So if UINV is set in the memory image and you XRSTORS five times in a row, the first one will work assuming UINV was zero. The second one will #GP.
Yes. I can see what you mean now :)
11.8.2.3 XSAVES After saving the user-interrupt state component, XSAVES clears UINV. (UINV is IA32_UINTR_MISC[39:32]; XSAVES does not modify the remainder of that MSR.)
So if we're running a UPID-enabled user task and we switch to a kernel thread, we do XSAVES and UINV is cleared. Then we switch back to the same task and don't do XRSTORS (or otherwise write IA32_UINTR_MISC) and UINV is still clear.
Yes, that has to be mopped up on the way to user space.
And we had better clear UINV when running a kernel thread because the UPID might get freed or the kernel thread might do some CPL3 shenanigans (via EFI, perhaps? I don't know if any firmwares actually do this).
Right. That's what happens already with the current pile.
So all this seems to put UINV into the "independent" category of feature along with LBR. And the 512-byte wastes from extra copies of the legacy area and the loss of the XMODIFIED optimization will just be collateral damage.
So we'd end up with two XSAVES on context switch. We can simply do:
XSAVES(); fpu.state.xtsate.uintr.uinv = 0;
Could work. As long as UINV is armed, RR can change at any time (maybe just when IF=1? The manual is unclear). But the first XSAVES disarms UINV, so maybe this won’t confuse any callers.

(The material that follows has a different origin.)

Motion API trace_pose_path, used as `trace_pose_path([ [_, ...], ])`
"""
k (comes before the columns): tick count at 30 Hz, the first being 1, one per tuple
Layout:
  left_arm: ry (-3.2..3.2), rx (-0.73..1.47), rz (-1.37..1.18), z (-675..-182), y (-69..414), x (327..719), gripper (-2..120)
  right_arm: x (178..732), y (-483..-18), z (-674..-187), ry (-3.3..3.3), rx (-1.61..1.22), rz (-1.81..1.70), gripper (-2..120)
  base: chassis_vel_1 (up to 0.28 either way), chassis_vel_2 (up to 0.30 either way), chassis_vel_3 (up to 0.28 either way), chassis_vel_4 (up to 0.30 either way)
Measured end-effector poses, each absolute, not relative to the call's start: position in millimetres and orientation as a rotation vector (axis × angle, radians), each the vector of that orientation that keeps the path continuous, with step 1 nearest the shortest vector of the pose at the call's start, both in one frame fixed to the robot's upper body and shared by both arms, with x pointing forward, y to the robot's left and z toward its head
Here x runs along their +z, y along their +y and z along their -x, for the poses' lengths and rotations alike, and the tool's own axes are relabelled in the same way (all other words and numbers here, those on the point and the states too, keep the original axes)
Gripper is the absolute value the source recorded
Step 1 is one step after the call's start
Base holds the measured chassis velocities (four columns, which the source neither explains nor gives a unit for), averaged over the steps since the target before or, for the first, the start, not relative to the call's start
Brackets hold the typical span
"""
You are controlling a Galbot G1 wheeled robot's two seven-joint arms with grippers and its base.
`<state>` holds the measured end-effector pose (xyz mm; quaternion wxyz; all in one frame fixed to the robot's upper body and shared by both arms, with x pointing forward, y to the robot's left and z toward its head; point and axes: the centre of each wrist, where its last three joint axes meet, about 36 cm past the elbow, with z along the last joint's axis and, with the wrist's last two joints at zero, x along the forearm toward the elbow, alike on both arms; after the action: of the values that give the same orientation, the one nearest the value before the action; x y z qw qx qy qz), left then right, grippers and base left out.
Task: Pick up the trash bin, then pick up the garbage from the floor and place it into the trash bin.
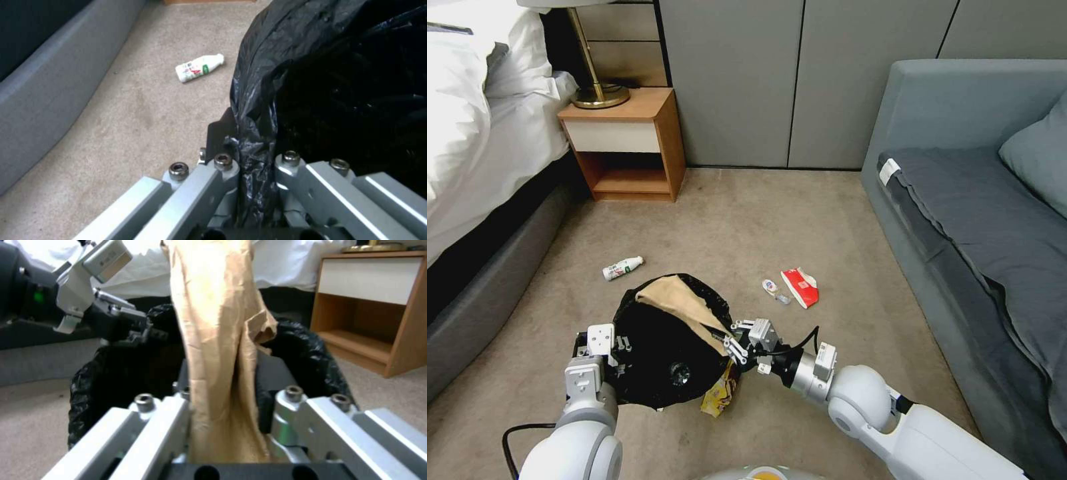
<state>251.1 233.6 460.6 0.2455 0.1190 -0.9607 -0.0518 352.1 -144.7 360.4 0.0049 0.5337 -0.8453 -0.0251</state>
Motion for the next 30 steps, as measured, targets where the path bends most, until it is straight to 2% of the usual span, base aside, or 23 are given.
trace_pose_path([
  [3,-2.624,-0.138,-0.324,-251.4,232.7,461.3,1,359.6,-141.6,-352.6,-2.636,-0.072,-1.677,33,0.000,0.000,0.000,0.000],
  [5,-2.624,-0.137,-0.324,-251.4,232.6,461.4,1,359.6,-141.4,-352.6,-2.635,-0.072,-1.678,34,0.000,0.000,0.000,0.000],
  [6,-2.624,-0.136,-0.323,-251.4,231.9,461.6,1,359.8,-139.6,-352.3,-2.628,-0.069,-1.683,44,0.000,0.000,0.000,0.000],
  [8,-2.625,-0.135,-0.322,-251.5,231.3,461.6,1,360.0,-138.9,-352.4,-2.625,-0.067,-1.686,49,0.000,0.000,0.000,0.000],
  [11,-2.627,-0.133,-0.319,-252.1,229.8,461.9,1,360.5,-136.9,-352.4,-2.612,-0.062,-1.693,63,0.000,0.000,0.000,0.000],
  [12,-2.627,-0.133,-0.319,-252.1,229.8,461.9,1,360.5,-136.9,-352.4,-2.612,-0.062,-1.693,63,0.000,0.000,0.000,0.000],
  [13,-2.627,-0.133,-0.318,-252.3,229.1,461.9,1,360.8,-136.2,-352.2,-2.608,-0.060,-1.696,69,0.000,0.000,0.000,0.000],
  [15,-2.628,-0.133,-0.317,-252.3,228.9,461.9,1,360.8,-135.8,-352.2,-2.606,-0.059,-1.697,71,0.000,0.000,0.000,0.000],
  [19,-2.626,-0.134,-0.310,-251.9,226.7,461.5,1,361.3,-133.1,-352.4,-2.595,-0.055,-1.704,92,0.000,0.000,0.000,0.000],
  [25,-2.623,-0.136,-0.302,-251.2,224.4,460.9,1,362.9,-130.5,-354.2,-2.592,-0.050,-1.708,107,0.000,0.000,0.000,0.000],
  [30,-2.623,-0.137,-0.295,-250.8,222.1,460.5,1,365.7,-128.8,-356.5,-2.594,-0.048,-1.710,113,0.000,0.000,0.000,0.000],
])
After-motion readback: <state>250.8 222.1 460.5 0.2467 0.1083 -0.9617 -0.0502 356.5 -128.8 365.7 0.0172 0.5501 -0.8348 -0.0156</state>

which allows to do as many XRSTORS in a row as we want. Only the final one on the way to user space will have to restore the real vector if the register state is not valid:
if (fpu_state_valid()) { if (needs_uinv(current) wrmsrl(UINV, vector); } else { if (needs_uinv(current) fpu.state.xtsate.uintr.uinv = vector; XRSTORS(); }
Hmm?
I like it better than anything else I’ve seen.
Thanks,
tglx